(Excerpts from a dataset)
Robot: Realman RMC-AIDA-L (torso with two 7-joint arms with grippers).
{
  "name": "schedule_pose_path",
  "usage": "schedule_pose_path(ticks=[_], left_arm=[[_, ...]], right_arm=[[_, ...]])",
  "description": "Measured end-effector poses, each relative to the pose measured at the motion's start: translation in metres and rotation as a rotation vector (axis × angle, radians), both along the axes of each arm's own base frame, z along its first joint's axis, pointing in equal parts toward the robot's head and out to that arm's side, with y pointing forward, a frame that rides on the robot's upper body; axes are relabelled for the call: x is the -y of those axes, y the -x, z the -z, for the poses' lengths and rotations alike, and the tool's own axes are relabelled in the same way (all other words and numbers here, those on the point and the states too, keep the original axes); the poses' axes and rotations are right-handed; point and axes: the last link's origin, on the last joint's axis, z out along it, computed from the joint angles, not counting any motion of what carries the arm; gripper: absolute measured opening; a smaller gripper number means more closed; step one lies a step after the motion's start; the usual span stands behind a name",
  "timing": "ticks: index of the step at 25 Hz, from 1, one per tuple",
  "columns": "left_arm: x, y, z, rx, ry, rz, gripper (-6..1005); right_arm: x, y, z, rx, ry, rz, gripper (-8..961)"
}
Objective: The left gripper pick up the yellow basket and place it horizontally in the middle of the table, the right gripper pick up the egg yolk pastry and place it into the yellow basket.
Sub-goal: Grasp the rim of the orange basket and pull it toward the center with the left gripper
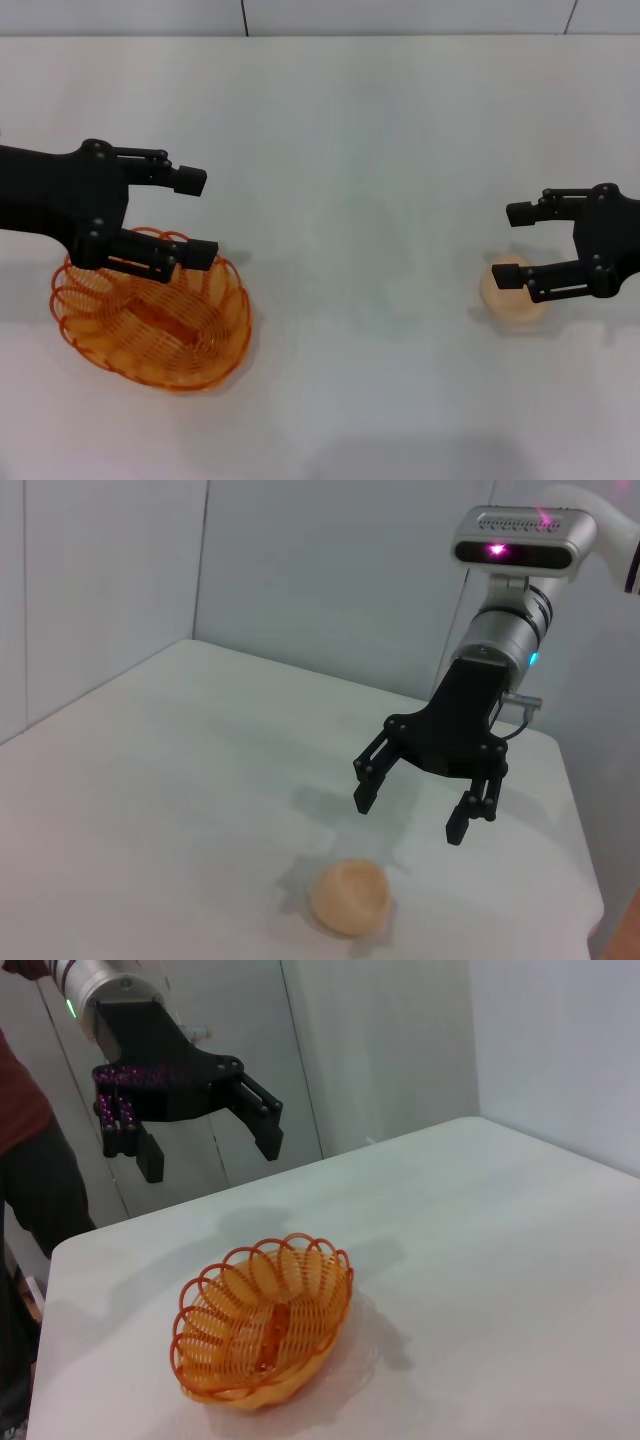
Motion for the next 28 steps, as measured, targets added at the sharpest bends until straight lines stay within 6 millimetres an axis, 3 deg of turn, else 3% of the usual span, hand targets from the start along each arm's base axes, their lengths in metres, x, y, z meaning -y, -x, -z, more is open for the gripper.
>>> schedule_pose_path(ticks=[17,28], left_arm=[[-0.003,0.0,-0.003,-0.02,0.001,-0.013,875],[-0.029,0.01,-0.019,-0.329,0.062,-0.32,876]], right_arm=[[-0.002,0.003,0.0,-0.01,-0.003,-0.008,813],[-0.004,0.006,-0.001,-0.023,-0.013,-0.009,813]])
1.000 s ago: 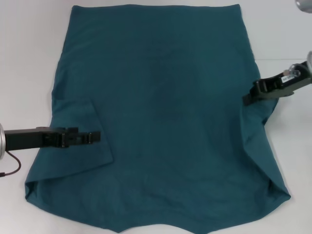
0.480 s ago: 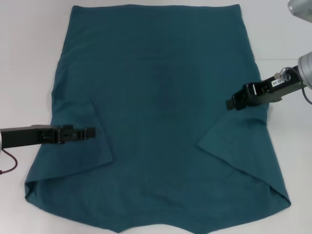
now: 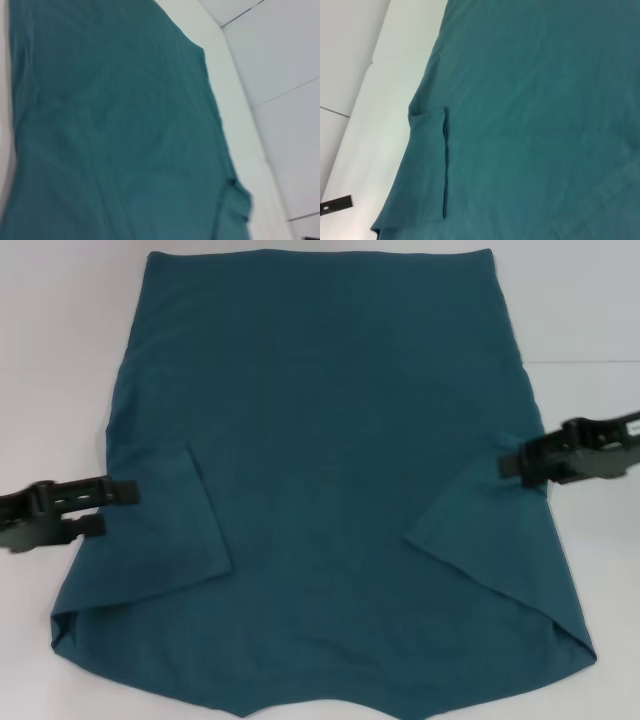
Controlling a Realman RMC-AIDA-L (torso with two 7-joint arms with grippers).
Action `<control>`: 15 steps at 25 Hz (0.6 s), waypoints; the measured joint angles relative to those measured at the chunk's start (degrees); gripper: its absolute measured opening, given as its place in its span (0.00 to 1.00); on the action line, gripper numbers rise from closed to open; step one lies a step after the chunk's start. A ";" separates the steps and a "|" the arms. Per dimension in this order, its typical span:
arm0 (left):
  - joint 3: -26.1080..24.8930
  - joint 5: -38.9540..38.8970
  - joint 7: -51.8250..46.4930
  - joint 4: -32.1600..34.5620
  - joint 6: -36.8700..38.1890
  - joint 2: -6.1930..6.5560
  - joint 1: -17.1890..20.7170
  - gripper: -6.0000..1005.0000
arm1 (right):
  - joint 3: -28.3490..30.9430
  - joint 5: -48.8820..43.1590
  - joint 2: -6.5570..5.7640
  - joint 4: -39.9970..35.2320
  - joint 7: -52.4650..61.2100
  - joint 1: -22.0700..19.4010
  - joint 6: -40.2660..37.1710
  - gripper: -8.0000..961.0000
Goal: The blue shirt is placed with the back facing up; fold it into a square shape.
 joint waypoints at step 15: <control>-11.29 9.57 -5.27 0.71 4.30 0.48 4.04 0.94 | 1.97 1.23 0.99 -2.52 -5.38 -5.93 -2.93 0.53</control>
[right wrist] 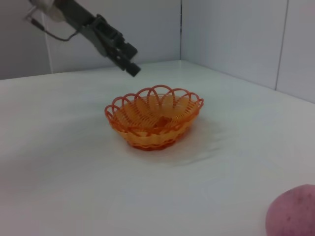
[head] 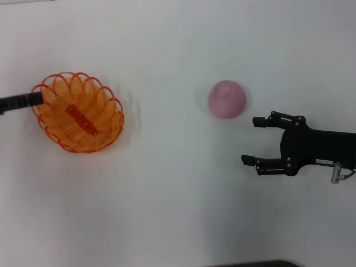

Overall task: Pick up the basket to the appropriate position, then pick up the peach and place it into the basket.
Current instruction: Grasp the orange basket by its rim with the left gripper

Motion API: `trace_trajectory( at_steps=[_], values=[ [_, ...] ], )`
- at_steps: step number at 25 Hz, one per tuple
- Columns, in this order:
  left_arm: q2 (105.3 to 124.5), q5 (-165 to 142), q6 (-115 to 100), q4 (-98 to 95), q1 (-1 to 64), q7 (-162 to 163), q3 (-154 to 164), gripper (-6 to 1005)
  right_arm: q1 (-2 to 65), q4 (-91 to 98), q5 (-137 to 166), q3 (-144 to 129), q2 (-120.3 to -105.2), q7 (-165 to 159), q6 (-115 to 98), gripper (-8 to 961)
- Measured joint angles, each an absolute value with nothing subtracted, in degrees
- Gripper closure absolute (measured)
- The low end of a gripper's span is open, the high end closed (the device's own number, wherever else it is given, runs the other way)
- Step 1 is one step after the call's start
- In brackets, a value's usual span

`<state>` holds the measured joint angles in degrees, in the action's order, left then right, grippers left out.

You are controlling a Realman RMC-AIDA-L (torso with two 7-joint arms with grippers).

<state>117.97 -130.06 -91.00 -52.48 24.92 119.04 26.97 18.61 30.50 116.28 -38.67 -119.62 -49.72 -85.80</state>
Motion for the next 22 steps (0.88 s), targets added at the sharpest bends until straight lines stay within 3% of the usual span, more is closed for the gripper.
trace_trajectory(
  at_steps=[22],
  values=[
    [115.62, -155.5, -81.7, -52.4, 44.3, 120.8, 43.3, 156, 18.9, 30.6, 116.3, -38.7, -119.61, -49.7, -86.5, 26]
  ],
)
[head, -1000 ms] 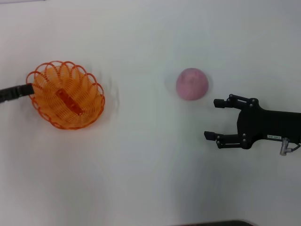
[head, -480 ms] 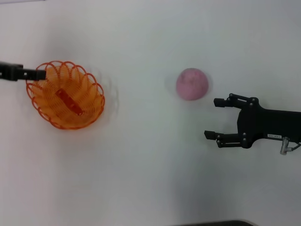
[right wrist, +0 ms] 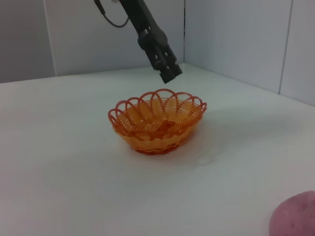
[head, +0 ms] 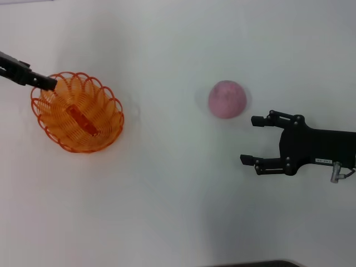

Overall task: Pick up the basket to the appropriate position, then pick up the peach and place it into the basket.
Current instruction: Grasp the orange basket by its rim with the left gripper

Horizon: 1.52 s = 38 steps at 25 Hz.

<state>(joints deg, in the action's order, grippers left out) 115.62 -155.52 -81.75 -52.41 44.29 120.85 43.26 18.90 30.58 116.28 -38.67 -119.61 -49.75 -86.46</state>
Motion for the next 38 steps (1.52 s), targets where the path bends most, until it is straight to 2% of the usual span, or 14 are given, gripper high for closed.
trace_trajectory(
  at_steps=[9, 21, 38],
  values=[
    [115.11, -160.2, -81.2, -48.9, 48.2, 122.2, 47.3, 155, 18.9, 30.8, 116.3, -38.6, -119.72, -49.7, -86.6, 26],
    [116.08, -163.6, -73.2, -41.6, 51.3, 123.0, 54.1, 158, 19.6, 30.5, 116.3, -38.7, -119.70, -49.7, -86.6, 25],
    [116.37, -163.7, -70.5, -39.9, 52.3, 123.1, 55.5, 177, 19.8, 30.3, 116.3, -38.7, -119.80, -49.7, -86.6, 25]
  ],
)
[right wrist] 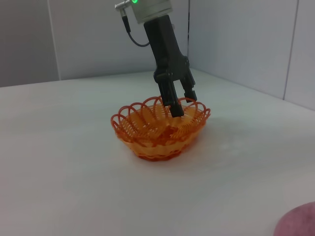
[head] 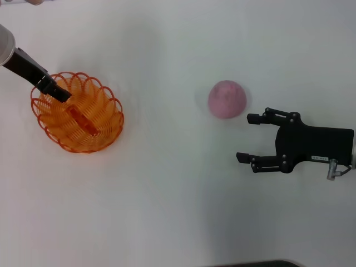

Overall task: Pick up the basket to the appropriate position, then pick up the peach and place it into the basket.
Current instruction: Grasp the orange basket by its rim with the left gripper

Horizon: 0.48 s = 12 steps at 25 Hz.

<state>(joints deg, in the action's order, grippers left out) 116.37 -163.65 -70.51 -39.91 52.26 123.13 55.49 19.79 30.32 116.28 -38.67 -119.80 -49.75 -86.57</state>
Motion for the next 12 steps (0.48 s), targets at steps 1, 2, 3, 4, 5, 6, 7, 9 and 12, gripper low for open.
trace_trajectory(
  at_steps=[1, 2, 3, 4, 5, 6, 7, 9, 12],
  values=[
    [116.37, -163.7, -70.5, -39.9, 52.3, 123.1, 55.6, 181, 19.8, 30.3, 116.3, -38.7, -119.80, -49.8, -86.6, 25],
    [116.37, -163.7, -70.5, -39.9, 52.2, 123.1, 55.6, 185, 19.8, 30.3, 116.3, -38.7, -119.79, -49.8, -86.6, 25],
    [116.37, -163.7, -70.5, -39.9, 52.2, 123.1, 55.7, 190, 19.8, 30.4, 116.3, -38.7, -119.80, -49.9, -86.6, 24],
    [116.37, -163.7, -70.5, -39.9, 52.2, 123.1, 55.7, 194, 19.9, 30.5, 116.3, -38.7, -119.80, -50.1, -86.6, 24],
    [116.37, -163.7, -70.5, -39.9, 52.2, 123.1, 55.7, 199, 19.9, 30.5, 116.3, -38.7, -119.80, -50.2, -86.6, 24],
    [116.37, -163.7, -70.5, -39.9, 52.2, 123.2, 55.9, 203, 19.9, 30.6, 116.3, -38.7, -119.80, -50.3, -86.6, 24],
    [116.37, -163.6, -70.5, -39.9, 52.2, 123.3, 56.2, 207, 19.9, 30.6, 116.3, -38.7, -119.80, -50.3, -86.6, 24],
    [116.37, -163.6, -70.5, -39.9, 52.2, 123.9, 56.8, 216, 19.9, 30.6, 116.3, -38.7, -119.79, -50.3, -86.6, 24],
    [116.40, -163.6, -70.6, -40.1, 52.2, 124.6, 57.2, 229, 19.9, 30.7, 116.3, -38.7, -119.79, -50.3, -86.6, 24]
  ],
)
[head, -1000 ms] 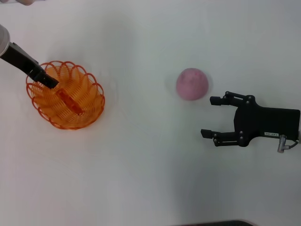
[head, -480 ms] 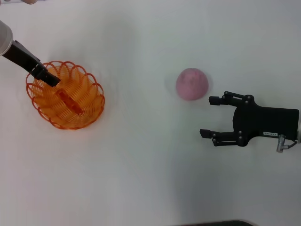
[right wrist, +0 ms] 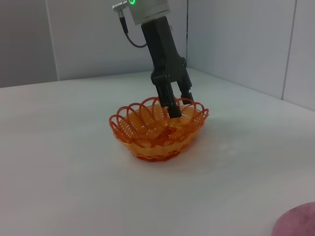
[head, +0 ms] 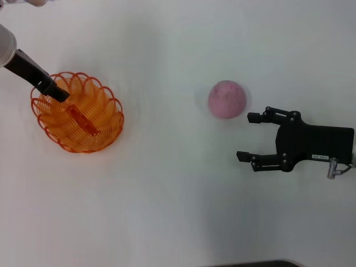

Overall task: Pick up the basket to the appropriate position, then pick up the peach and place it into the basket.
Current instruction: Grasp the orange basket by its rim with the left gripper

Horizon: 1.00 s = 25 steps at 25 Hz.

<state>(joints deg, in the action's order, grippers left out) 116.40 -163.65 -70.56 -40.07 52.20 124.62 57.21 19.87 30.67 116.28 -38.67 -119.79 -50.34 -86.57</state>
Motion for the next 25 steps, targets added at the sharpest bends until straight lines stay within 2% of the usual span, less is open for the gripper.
trace_trajectory(
  at_steps=[2, 7, 19, 24, 25],
  values=[
    [116.42, -163.6, -70.7, -40.1, 52.2, 125.0, 57.2, 238, 19.9, 30.7, 116.3, -38.7, -119.80, -50.4, -86.6, 24],
    [116.38, -163.6, -70.9, -40.2, 52.2, 125.1, 57.3, 453, 19.9, 30.8, 116.3, -38.7, -119.79, -50.4, -86.7, 24],
    [116.41, -163.6, -70.7, -40.2, 52.3, 125.2, 58.5, 693, 19.9, 30.8, 116.3, -38.6, -119.79, -50.4, -87.4, 24],
    [116.43, -163.6, -70.8, -40.3, 52.2, 125.3, 58.6, 869, 19.9, 30.7, 116.2, -38.6, -119.79, -50.4, -87.4, 23],
    [116.44, -163.6, -70.8, -40.3, 52.2, 125.3, 58.6, 872, 19.9, 30.7, 116.2, -38.6, -119.79, -50.4, -87.4, 23]
  ],
)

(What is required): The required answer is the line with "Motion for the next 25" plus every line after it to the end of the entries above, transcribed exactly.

(Response to the exercise):
Motion for the next 25 steps, targets added at the sharpest bends until straight lines stay within 2% of the usual span, less is open for the gripper.
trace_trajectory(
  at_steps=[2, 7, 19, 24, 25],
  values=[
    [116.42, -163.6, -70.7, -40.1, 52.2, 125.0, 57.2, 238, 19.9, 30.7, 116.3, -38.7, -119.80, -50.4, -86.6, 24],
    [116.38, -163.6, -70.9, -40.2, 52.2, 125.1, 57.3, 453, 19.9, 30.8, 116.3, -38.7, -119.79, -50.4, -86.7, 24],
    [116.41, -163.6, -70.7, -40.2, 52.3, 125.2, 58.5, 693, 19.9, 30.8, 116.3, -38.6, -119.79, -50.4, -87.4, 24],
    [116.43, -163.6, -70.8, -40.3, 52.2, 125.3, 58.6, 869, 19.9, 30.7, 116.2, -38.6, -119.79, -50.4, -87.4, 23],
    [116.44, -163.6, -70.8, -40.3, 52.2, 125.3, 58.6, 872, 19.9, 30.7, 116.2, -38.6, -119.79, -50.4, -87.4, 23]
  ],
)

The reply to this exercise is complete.